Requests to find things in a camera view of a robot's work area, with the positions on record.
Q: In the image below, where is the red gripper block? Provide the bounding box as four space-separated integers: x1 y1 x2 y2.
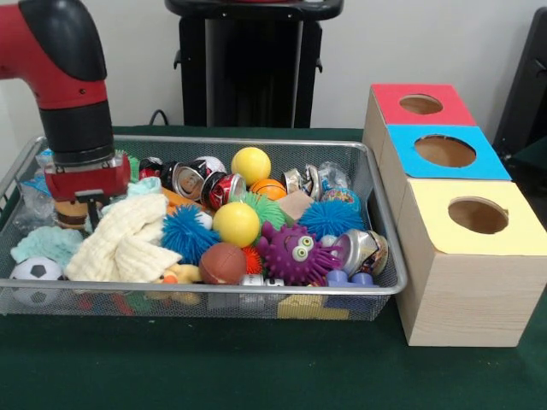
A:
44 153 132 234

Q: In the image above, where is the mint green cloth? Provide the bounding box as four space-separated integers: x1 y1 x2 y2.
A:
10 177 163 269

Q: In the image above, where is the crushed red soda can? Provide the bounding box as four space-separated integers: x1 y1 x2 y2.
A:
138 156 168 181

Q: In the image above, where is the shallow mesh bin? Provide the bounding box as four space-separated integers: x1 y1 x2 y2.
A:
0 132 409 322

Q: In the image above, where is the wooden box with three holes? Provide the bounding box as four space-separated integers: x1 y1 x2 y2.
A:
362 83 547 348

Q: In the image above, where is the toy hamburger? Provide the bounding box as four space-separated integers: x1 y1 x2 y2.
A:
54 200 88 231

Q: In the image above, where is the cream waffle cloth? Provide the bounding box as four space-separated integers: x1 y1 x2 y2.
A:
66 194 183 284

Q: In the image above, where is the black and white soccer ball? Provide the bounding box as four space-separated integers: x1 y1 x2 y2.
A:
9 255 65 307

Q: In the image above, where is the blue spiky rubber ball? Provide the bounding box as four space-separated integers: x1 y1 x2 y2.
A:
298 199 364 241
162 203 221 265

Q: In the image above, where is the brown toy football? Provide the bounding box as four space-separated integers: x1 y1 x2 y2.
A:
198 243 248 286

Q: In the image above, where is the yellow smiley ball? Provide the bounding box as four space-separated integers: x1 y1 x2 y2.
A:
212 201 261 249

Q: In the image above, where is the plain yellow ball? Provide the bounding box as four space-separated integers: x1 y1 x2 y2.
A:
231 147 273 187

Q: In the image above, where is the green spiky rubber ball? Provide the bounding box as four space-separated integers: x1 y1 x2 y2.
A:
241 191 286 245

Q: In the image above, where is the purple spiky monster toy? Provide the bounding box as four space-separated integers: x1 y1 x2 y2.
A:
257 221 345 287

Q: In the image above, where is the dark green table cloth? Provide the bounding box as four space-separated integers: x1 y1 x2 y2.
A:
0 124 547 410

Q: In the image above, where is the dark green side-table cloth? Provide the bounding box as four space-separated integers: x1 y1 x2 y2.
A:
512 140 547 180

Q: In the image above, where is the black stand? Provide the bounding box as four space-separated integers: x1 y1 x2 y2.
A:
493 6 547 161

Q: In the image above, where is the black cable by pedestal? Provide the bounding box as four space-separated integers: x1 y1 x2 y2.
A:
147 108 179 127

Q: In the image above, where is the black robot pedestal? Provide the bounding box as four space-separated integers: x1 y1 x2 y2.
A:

══════════════════════════════

▶ TASK OBJECTIVE: In your copy, the listing above should appear word for word, with no images.

▶ REPLY TO THE EXERCISE:
Requests to find things in a camera view of a robot's work area, with the positions on record.
Q: In the image below, where is the red gripper block? Provide the bounding box as four space-separated integers: x1 y1 x2 y2.
A:
44 153 132 234

Q: In the image above, where is the mint green cloth? Provide the bounding box as four space-separated integers: x1 y1 x2 y2.
A:
10 177 163 269

Q: In the image above, where is the crushed red soda can? Provide the bounding box as four space-separated integers: x1 y1 x2 y2.
A:
138 156 168 181

Q: In the image above, where is the shallow mesh bin? Provide the bounding box as four space-separated integers: x1 y1 x2 y2.
A:
0 132 409 322

Q: In the image above, where is the wooden box with three holes? Provide the bounding box as four space-separated integers: x1 y1 x2 y2.
A:
362 83 547 348

Q: In the image above, where is the toy hamburger? Provide the bounding box as four space-separated integers: x1 y1 x2 y2.
A:
54 200 88 231

Q: In the image above, where is the cream waffle cloth? Provide the bounding box as four space-separated integers: x1 y1 x2 y2.
A:
66 194 183 284

Q: In the image above, where is the black and white soccer ball? Provide the bounding box as four space-separated integers: x1 y1 x2 y2.
A:
9 255 65 307

Q: In the image above, where is the blue spiky rubber ball? Provide the bounding box as four space-separated integers: x1 y1 x2 y2.
A:
298 199 364 241
162 203 221 265

Q: In the image above, where is the brown toy football? Provide the bounding box as four space-separated integers: x1 y1 x2 y2.
A:
198 243 248 286

Q: In the image above, where is the yellow smiley ball? Provide the bounding box as four space-separated integers: x1 y1 x2 y2.
A:
212 201 261 249

Q: In the image above, where is the plain yellow ball? Provide the bounding box as four space-separated integers: x1 y1 x2 y2.
A:
231 147 273 187

Q: In the image above, where is the green spiky rubber ball? Provide the bounding box as four space-separated integers: x1 y1 x2 y2.
A:
241 191 286 245

Q: In the image above, where is the purple spiky monster toy? Provide the bounding box as four space-separated integers: x1 y1 x2 y2.
A:
257 221 345 287

Q: In the image above, where is the dark green table cloth? Provide the bounding box as four space-separated integers: x1 y1 x2 y2.
A:
0 124 547 410

Q: In the image above, where is the dark green side-table cloth? Provide the bounding box as four space-separated integers: x1 y1 x2 y2.
A:
512 140 547 180

Q: In the image above, where is the black stand? Provide the bounding box as four space-separated integers: x1 y1 x2 y2.
A:
493 6 547 161

Q: In the image above, where is the black cable by pedestal? Provide the bounding box as four space-separated integers: x1 y1 x2 y2.
A:
147 108 179 127

Q: In the image above, where is the black robot pedestal? Provide the bounding box as four space-separated integers: x1 y1 x2 y2.
A:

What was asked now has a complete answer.